You did a super job wrapping things up! And I'm not just saying that because I have to!
Btw, if you're not following Tim Cain's youtube channel he's still posting interesting stuff daily. 2 days ago he revealed that he left Fallout 2 because Brian Fargo stiffed him out of a bonus as punishment because there was a bad bug that took ages to get resolved and Cain refused to say which programmer's fault it was. 1 day ago, to balance it out, he revealed that the "Brian Fargo presents" in the intro was actually added by the team to acknowledge his contributions and Fargo himself wasn't a big fan of it. Today he's got an hour long chat with Leonard Boyarsky that I'm going to get stuck into as soon as I have an hour spare:

https://www.youtube.com/watch?v=Egh2p8ajb3w

Discendo Vox
Mar 21, 2013

This does not make sense when, again, aggregate indicia also indicate improvements. The belief that things are worse is false. It remains false.

Rappaport posted:

Okay! Now we are getting into places, as the saying goes!

Even if, as you point out, the Brotherhood has "lost touch", we still have Vree, who very much is an "idle academician" in a Wasteland that is horrid and terrifying.

And you're sort of making the case for Master, since the super mutants were super, and Marcus tells us that the "juices" could flow again.

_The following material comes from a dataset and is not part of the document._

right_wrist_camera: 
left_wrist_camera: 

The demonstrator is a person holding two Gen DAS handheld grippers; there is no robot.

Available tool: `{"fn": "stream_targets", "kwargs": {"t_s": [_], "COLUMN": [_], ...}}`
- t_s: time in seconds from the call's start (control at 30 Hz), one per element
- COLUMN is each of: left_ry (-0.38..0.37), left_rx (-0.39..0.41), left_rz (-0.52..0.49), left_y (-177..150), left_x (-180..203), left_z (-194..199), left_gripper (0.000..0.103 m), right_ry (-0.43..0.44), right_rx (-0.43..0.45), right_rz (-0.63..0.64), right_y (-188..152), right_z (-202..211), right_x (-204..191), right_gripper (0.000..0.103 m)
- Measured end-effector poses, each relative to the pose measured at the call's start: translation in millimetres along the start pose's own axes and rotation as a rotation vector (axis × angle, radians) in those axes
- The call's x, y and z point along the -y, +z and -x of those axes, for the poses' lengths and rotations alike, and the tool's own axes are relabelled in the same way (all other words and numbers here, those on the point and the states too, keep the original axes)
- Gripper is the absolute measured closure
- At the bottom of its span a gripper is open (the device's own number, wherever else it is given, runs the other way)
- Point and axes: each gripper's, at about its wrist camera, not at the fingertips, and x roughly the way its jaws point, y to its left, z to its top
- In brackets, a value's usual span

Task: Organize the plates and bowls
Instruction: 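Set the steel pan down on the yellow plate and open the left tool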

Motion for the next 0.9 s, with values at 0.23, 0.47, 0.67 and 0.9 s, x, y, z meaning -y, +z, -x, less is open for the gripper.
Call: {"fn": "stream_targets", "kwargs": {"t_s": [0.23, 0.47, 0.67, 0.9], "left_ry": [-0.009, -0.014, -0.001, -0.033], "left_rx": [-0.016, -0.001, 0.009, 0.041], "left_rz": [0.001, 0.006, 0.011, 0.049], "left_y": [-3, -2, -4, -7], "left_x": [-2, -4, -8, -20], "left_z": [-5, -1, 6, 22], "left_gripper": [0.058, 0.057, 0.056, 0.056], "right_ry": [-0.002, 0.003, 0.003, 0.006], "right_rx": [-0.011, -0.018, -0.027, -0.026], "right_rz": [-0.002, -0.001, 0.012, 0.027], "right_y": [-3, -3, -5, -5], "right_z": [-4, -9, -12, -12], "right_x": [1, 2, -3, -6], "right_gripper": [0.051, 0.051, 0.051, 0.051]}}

The game under-cuts the powerful ending of Fallout 1. And no one liked the Children anyway.

I can't even tell what you're talking about here. I'm saying something pretty specific about the basis for the Brotherhood of Steel and how they're depicted. I'm not saying something broader about other factions.

Rappaport
Oct 2, 2013

Discendo Vox posted:

I can't even tell what you're talking about here. I'm saying something pretty specific about the basis for the Brotherhood of Steel and how they're depicted. I'm not saying something broader about other factions.

Does, or does not, the original text of Fallout 1, include Vree? Does she, or does she not, provide the player with evidence that makes Master commit suicide?

The Brotherhood, in the original text, performs research, do they not?

watho
Aug 2, 2013


The real world will, again tomorrow, function and run without me.

what the gently caress are you even trying to say

steinrokkan
Apr 2, 2011



Soiled Meat
Reading this thread makes me wish for nuclear winter

Rappaport
Oct 2, 2013

That I disagree with the ideation of a theme being present where the Brotherhood doesn't comprehend the scientific method, when the game tells us explicitly it does?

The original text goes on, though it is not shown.